# PROBLEM REQUIREMENTS:
Filter the listing so that only lines with the word "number" remain.

-- -- --

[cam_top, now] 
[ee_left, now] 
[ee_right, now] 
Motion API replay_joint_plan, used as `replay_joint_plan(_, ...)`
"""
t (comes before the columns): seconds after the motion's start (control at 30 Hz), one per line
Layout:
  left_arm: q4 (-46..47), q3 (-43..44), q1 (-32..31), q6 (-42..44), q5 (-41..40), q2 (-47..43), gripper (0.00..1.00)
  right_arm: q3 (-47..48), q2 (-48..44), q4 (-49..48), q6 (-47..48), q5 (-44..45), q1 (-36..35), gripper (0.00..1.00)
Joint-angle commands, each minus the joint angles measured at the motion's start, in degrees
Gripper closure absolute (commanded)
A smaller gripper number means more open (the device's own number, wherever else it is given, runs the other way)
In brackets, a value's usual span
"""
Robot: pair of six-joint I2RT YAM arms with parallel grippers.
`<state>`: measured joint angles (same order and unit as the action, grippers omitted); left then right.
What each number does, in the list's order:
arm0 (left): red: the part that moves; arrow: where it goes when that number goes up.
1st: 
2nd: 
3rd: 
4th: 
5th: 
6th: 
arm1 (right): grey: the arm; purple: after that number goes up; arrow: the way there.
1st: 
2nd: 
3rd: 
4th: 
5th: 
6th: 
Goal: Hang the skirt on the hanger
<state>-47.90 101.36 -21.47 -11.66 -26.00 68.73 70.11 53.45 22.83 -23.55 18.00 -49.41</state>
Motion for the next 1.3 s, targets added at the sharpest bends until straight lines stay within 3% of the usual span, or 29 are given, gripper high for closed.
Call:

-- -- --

# OUTPUT:
A smaller gripper number means more open (the device's own number, wherever else it is given, runs the other way)
What each number does, in the list's order:
arm0 (left): red: the part that moves; arrow: where it goes when that number goes up.
arm1 (right): grey: the arm; purple: after that number goes up; arrow: the way there.

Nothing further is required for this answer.